December 2019 | Strategy
If you’ve recently been tasked with executing a change initiative, or are trying to figure out why your firm’s last strategy failed to be implemented, you might be aware that you’re in good company. Getting things done — executing both organization-wide strategies and smaller initiatives — is rare at many companies. Depending on where you look, the execution failure rate is anywhere from 65 to 90 percent. It’s not surprising, then, that a survey of over 400 global CEOs revealed that a lack of execution excellence was their top challenge, beating out innovation, geopolitical instability, and top-line growth.
Knowing those dismal numbers, you may have decided to dig in and learn how and why others failed. You won’t have to look far: a recent Google search came up with “Three Reasons Why Good Strategies Fail,” “Why Strategy Execution Fails (4 Common Issues),” “Five Reasons Most Companies Fail at Strategy Execution,” and even “10 Reasons Why Businesses Fail to Execute their Strategies” — to name just a few.
There’s obviously no shortage of advice, but, says Wharton Management professor Nicolaj Siggelkow, “there’s only so much you can do with an article. Everyone acknowledges that most initiatives fail — not just strategies with a capital S, but smaller initiatives too. To really make a dent, and change the way you handle execution, you can’t just rely on reading.”
Siggelkow says the high rate of failure is “exactly why we have the week-long Effective Execution of Organizational Strategy program. Everyone struggles with execution, whether you’re a business, a government agency, or a nonprofit.” The good news is you can learn how to succeed. The program is a hands-on workshop that addresses all of the key barriers to execution. Grounded in research, it leverages the work of seven Wharton professors who teach in the school’s MBA program.
Participants bring an actual execution challenge from their workplace and spend the week applying what they are learning to that challenge.

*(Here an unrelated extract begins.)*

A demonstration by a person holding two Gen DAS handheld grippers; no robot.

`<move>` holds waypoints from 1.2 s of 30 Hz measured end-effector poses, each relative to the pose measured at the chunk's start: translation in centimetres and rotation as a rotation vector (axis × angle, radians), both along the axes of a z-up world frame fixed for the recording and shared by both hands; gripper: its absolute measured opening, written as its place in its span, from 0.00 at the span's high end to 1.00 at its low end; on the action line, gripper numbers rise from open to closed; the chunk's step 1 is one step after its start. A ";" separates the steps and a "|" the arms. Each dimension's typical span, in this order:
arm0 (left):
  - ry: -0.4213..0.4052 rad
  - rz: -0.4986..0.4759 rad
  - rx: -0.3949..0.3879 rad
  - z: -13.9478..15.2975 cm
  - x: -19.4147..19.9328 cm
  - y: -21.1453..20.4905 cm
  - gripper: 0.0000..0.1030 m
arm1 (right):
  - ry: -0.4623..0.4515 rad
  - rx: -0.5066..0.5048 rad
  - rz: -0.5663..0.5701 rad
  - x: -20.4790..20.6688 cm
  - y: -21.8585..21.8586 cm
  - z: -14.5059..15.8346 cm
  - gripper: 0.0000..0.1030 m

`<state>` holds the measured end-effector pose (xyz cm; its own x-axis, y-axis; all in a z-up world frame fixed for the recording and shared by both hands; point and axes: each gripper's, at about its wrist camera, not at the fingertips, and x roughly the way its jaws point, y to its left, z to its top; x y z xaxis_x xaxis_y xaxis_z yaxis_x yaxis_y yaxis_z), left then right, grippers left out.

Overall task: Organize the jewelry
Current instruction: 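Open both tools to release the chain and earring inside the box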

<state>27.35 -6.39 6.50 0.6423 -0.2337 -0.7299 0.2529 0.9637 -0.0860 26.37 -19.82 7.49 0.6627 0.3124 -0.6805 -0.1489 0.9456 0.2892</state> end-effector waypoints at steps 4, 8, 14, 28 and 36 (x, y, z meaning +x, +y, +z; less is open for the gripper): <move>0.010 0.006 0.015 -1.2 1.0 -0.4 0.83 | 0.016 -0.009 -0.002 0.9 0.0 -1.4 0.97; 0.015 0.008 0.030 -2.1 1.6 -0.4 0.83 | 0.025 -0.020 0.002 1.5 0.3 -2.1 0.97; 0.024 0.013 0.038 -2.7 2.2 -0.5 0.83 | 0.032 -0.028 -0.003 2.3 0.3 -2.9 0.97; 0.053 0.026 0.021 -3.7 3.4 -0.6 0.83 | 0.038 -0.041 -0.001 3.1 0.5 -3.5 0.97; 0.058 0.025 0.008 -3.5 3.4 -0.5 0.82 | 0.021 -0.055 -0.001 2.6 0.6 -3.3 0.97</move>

That starts with identifying and learning how to address potential barriers. Then, the focus shifts to creating momentum for new initiatives. Siggelkow has participants figure out every person they need to talk to, inside and outside the organization, and then craft the right message.
“You may need to have different messages for different people. Not everyone will get excited about the way you frame it to appeal to those in finance, for example,” he says. “And those outside your function and business unit may have competing interests so you need to make the case in a way that resonates with them. But underlying all of these messages is an understanding of the firm’s strategy so you can make a strong argument for how the initiative helps it.”
Throughout the week, participants work with and learn from each other. “This is one of the great values of an open enrollment program,” says Siggelkow. “At industry events, the learning is limited, and firms don’t talk openly when a competitor may be in the room. Effective Execution draws an international cross-section of leaders from a range of industries and non-business organizations, and as they share their challenges, they get feedback from each other. It can be eye-opening to find out that someone working at a government agency in the Middle East or Africa is dealing with the same kinds of issues you are.”
The week ends with a Strategy Execution workshop that pulls together all of the frameworks that have been shared in class. Participants apply them to the project they brought with them, and develop a detailed approach for addressing it. “At the end of the day,” Siggelkow says, “the week’s lessons are both practical and actionable. They come with a problem and leave with a plan in hand that they can start using on Monday morning.”